** Task details **
When the line with "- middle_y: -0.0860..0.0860" appears below, start repeating lines exactly, and keep going through the line with "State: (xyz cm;"; add nothing outside that span.

** Data shown **
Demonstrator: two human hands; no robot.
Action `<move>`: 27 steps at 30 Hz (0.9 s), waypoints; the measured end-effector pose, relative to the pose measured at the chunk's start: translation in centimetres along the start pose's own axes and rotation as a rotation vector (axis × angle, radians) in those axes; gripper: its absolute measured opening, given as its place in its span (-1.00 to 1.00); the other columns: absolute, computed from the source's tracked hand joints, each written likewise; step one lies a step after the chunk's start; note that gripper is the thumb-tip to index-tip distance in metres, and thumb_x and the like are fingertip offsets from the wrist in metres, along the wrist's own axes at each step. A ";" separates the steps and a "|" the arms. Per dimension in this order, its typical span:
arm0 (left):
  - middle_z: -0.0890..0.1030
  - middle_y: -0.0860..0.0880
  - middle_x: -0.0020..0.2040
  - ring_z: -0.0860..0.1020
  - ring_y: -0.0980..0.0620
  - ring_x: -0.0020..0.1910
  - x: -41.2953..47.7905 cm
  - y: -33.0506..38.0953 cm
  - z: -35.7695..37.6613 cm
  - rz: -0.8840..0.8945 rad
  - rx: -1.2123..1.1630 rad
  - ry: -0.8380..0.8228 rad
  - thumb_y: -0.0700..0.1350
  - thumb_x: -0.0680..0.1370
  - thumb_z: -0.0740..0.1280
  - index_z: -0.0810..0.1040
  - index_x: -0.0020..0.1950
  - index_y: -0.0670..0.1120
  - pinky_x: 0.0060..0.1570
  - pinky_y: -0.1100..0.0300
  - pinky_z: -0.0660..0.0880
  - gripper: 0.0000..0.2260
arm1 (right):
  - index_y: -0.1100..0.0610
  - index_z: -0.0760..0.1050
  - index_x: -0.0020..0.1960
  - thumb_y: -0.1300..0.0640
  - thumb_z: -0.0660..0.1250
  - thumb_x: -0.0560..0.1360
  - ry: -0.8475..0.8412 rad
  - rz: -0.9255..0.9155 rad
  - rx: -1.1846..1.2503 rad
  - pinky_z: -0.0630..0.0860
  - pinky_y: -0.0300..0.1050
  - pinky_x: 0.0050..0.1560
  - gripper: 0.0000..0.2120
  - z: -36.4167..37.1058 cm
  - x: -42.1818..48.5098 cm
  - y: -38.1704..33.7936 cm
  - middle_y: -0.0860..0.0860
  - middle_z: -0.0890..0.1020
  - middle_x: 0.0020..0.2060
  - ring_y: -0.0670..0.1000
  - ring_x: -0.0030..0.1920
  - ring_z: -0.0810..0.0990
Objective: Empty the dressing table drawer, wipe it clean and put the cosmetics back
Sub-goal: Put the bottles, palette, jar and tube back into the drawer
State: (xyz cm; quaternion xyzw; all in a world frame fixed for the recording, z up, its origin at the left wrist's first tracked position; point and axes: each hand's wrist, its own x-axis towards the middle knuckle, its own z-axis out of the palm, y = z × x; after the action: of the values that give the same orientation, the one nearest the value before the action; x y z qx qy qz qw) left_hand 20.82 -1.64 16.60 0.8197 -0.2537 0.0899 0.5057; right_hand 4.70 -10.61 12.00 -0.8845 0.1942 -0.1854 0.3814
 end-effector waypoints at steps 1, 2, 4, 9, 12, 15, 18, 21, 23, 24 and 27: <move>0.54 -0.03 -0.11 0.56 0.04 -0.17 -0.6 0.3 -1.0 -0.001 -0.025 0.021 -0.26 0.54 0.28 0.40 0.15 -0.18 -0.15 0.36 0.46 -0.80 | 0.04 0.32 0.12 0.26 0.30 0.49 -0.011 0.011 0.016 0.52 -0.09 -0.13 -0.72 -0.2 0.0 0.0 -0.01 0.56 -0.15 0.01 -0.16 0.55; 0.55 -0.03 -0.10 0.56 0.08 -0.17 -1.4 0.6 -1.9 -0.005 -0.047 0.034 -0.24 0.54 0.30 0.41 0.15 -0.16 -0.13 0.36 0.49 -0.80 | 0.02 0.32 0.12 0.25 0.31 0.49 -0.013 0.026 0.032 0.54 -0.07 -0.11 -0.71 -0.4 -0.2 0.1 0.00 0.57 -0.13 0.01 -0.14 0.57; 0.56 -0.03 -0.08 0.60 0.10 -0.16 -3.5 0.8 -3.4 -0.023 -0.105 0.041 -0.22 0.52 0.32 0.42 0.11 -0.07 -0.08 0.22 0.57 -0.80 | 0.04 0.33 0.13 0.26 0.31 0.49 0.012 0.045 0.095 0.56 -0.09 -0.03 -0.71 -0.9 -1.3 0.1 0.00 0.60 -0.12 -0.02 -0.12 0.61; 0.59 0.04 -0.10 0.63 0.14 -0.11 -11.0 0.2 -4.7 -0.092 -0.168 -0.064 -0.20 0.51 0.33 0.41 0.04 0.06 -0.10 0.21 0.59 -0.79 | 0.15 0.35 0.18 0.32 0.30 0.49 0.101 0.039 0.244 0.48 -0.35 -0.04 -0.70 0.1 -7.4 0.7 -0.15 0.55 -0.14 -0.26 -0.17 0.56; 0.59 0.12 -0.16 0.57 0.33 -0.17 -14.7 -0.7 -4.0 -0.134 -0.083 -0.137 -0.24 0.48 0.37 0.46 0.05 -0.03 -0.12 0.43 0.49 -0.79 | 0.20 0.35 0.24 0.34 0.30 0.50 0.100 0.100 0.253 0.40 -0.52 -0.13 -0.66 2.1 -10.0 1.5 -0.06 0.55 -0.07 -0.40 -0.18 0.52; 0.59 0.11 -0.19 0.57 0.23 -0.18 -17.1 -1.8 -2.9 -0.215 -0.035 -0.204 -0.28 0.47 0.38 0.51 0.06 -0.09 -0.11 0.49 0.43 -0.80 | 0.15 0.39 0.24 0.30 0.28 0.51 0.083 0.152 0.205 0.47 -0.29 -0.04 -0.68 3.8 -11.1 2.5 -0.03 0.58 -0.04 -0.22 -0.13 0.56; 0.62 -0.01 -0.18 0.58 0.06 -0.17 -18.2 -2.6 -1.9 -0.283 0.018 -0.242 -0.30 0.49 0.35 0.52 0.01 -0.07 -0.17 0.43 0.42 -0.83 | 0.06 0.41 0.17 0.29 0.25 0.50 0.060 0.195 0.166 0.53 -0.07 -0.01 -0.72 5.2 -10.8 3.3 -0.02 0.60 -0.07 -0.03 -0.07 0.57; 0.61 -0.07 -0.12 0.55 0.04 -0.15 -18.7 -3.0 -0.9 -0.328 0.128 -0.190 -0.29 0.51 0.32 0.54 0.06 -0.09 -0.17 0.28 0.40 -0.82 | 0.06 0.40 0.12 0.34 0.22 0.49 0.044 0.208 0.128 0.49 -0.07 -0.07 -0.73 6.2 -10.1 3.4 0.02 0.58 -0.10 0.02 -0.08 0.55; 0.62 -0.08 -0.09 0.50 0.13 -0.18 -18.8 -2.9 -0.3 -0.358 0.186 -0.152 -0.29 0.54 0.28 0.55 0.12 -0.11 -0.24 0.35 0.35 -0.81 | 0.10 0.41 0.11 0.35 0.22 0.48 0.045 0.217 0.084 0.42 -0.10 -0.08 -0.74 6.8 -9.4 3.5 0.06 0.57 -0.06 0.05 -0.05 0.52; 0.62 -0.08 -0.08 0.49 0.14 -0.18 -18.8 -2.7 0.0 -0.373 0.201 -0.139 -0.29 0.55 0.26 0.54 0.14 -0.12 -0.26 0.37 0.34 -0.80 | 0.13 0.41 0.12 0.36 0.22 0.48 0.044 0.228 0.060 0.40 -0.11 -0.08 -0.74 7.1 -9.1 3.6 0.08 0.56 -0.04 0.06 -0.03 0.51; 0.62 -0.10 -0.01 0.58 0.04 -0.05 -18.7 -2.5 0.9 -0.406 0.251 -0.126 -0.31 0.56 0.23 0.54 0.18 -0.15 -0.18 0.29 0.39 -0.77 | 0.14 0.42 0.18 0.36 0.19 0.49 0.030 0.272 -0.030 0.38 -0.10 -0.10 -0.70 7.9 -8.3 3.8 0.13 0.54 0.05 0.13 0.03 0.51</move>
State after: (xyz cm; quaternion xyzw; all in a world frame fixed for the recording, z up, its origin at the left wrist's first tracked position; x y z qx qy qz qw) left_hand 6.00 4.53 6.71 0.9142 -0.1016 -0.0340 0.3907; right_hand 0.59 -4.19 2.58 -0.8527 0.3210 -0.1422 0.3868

** Response to this task **
  - middle_y: -0.0860..0.0860
  - middle_z: -0.0890..0.1020
  - middle_x: 0.0020..0.2060
  - ring_y: -0.0670..0.1000
  - ring_x: -0.0030..0.1920
  - ring_z: -0.0810..0.0990
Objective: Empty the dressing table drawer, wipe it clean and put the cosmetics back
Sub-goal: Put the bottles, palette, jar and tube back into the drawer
State: (xyz cm; quaternion xyzw; all in a world frame fixed for the recording, z up, its origin at the left wrist's first tracked position; point and axes: each hand's wrist, its own x-axis towards the middle knuckle, its own z-axis out of the palm, y = z × x; after the action: of the values that give the same orientation, the one nearest the value before the action; x y z qx qy qz qw) left_hand 20.82 -1.64 16.60 0.8197 -0.2537 0.0899 0.5057; right_hand 4.70 -10.61 12.00 -0.8845 0.1942 -0.1854 0.3814

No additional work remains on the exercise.